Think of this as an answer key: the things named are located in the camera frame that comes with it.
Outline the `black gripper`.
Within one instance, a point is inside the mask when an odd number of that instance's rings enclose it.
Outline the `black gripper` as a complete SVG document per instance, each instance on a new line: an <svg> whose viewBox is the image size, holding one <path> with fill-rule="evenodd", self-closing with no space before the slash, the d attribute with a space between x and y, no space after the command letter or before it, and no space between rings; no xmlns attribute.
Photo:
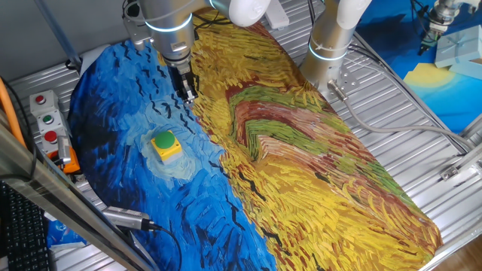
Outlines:
<svg viewBox="0 0 482 271"><path fill-rule="evenodd" d="M174 78L178 84L181 84L181 97L187 100L188 104L192 104L198 97L197 94L197 76L194 75L191 68L191 61L186 60L174 65Z"/></svg>

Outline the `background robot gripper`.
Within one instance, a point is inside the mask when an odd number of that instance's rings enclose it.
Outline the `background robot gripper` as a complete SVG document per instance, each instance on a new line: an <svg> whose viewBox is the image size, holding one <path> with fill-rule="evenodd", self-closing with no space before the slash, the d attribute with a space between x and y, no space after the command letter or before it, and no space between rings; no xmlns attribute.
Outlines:
<svg viewBox="0 0 482 271"><path fill-rule="evenodd" d="M422 56L426 51L435 47L439 39L440 35L438 32L434 32L432 30L428 31L421 40L421 45L417 55Z"/></svg>

=== What you need to do ===
The whole listing above is to be repeated exactly, apart from its pictures.

=== Answer space ===
Think of this as an answer key: the things named are located in the camera frame that comes with it.
Outline the `black gripper`.
Within one instance, a point is inside the mask when an odd number of that instance's rings enclose it.
Outline the `black gripper` as a complete SVG document per instance, each instance on a new line: an <svg> whose viewBox is the image size, holding one <path> with fill-rule="evenodd", self-closing with no space before the slash, the d attribute with a space between x and y, no space after the command letter or before it, and no space between rings; no xmlns attribute.
Photo:
Outlines:
<svg viewBox="0 0 482 271"><path fill-rule="evenodd" d="M174 78L178 84L181 84L181 97L187 100L188 104L192 104L198 97L197 94L197 76L194 75L191 68L191 61L186 60L174 65Z"/></svg>

Outline the `background robot gripper`.
Within one instance, a point is inside the mask when an odd number of that instance's rings enclose it.
Outline the `background robot gripper` as a complete SVG document per instance, each instance on a new line: an <svg> whose viewBox is the image size, holding one <path> with fill-rule="evenodd", self-closing with no space before the slash, the d attribute with a space between x and y, no space after the command letter or before it, and no space between rings; no xmlns attribute.
Outlines:
<svg viewBox="0 0 482 271"><path fill-rule="evenodd" d="M422 56L426 51L435 47L439 39L440 35L438 32L434 32L432 30L428 31L421 40L421 45L417 55Z"/></svg>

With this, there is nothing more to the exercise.